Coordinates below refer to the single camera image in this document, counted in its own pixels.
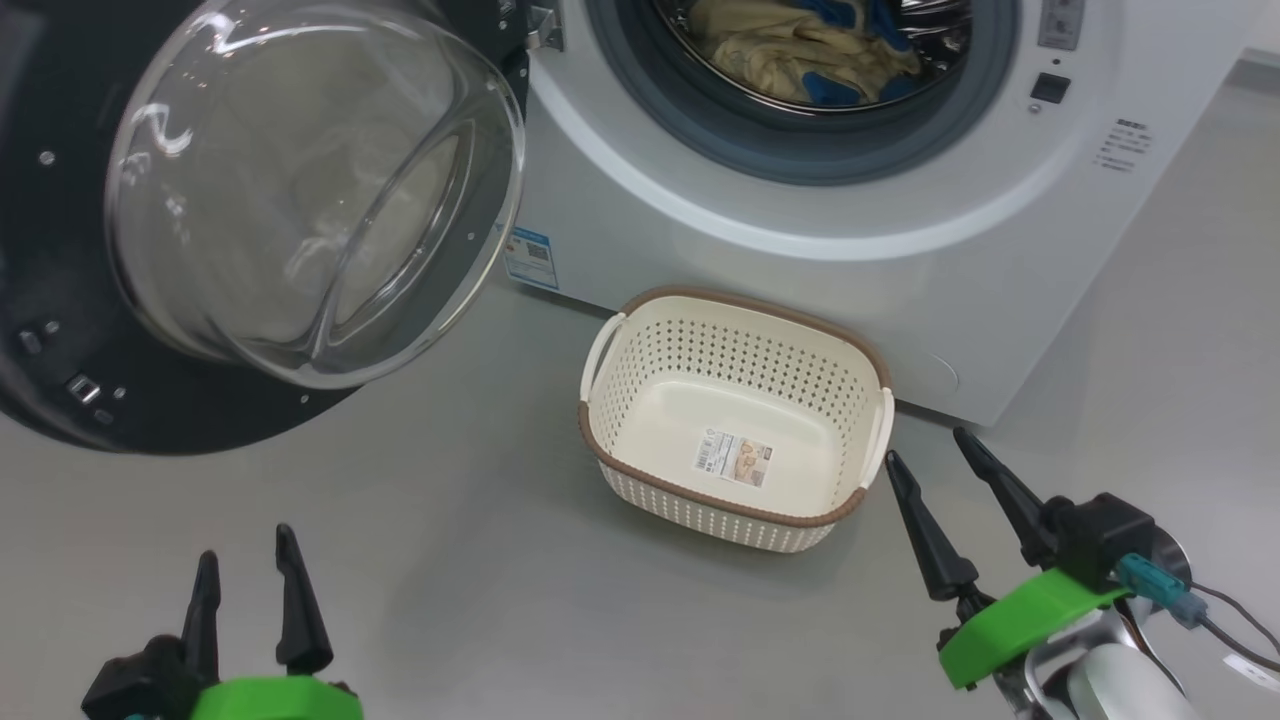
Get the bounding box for white basket product label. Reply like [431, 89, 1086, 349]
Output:
[693, 430, 774, 488]

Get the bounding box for teal cable connector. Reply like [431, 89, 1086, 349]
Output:
[1115, 553, 1209, 629]

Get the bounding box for white cable label tag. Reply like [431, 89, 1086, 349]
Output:
[1225, 653, 1280, 696]

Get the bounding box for blue energy label sticker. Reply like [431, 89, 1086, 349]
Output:
[503, 226, 559, 293]

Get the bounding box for grey warning sticker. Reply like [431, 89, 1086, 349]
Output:
[1037, 0, 1086, 51]

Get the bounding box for printed text notice sticker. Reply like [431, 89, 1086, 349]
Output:
[1095, 117, 1153, 173]

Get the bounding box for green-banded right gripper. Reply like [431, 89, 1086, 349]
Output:
[885, 427, 1131, 701]

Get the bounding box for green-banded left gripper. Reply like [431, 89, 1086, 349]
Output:
[180, 523, 364, 720]

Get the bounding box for black round glass washer door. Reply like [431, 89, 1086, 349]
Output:
[0, 0, 531, 456]

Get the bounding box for cream perforated basket brown rim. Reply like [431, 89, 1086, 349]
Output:
[578, 286, 896, 554]

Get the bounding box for white front-load washing machine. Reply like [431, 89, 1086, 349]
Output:
[505, 0, 1266, 429]

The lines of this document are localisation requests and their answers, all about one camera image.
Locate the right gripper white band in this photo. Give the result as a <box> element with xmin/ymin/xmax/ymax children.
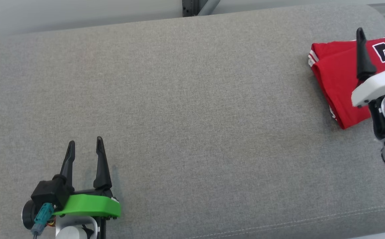
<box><xmin>350</xmin><ymin>26</ymin><xmax>385</xmax><ymax>108</ymax></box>

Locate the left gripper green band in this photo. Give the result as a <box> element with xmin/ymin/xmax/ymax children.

§ **Exercise**: Strip out the pictures and quote the remaining data word for word.

§ **Solution**:
Coordinates below refer to the single camera image in this document, counted in its own pixels.
Get the bounding box for white basket product label. Reply like [431, 89, 1086, 349]
Output:
[693, 430, 774, 488]

Get the bounding box for teal cable connector. Reply like [431, 89, 1086, 349]
Output:
[1115, 553, 1209, 629]

Get the bounding box for white cable label tag. Reply like [431, 89, 1086, 349]
Output:
[1225, 653, 1280, 696]

Get the bounding box for blue energy label sticker. Reply like [431, 89, 1086, 349]
Output:
[503, 226, 559, 293]

Get the bounding box for grey warning sticker. Reply like [431, 89, 1086, 349]
Output:
[1037, 0, 1086, 51]

Get the bounding box for printed text notice sticker. Reply like [431, 89, 1086, 349]
Output:
[1095, 117, 1153, 173]

Get the bounding box for green-banded right gripper. Reply like [431, 89, 1086, 349]
Output:
[885, 427, 1131, 701]

Get the bounding box for green-banded left gripper. Reply like [431, 89, 1086, 349]
Output:
[180, 523, 364, 720]

Get the bounding box for black round glass washer door. Reply like [431, 89, 1086, 349]
Output:
[0, 0, 531, 456]

Get the bounding box for cream perforated basket brown rim. Reply like [431, 89, 1086, 349]
Output:
[578, 286, 896, 554]

Get the bounding box for white front-load washing machine. Reply like [431, 89, 1086, 349]
Output:
[505, 0, 1266, 429]

The lines of this document are localisation requests and their answers, all about one camera image.
Locate the right gripper white band in this photo. Give the result as a <box> element with xmin/ymin/xmax/ymax children.
<box><xmin>350</xmin><ymin>26</ymin><xmax>385</xmax><ymax>108</ymax></box>

Locate the left gripper green band in this photo. Give the result as a <box> element with xmin/ymin/xmax/ymax children.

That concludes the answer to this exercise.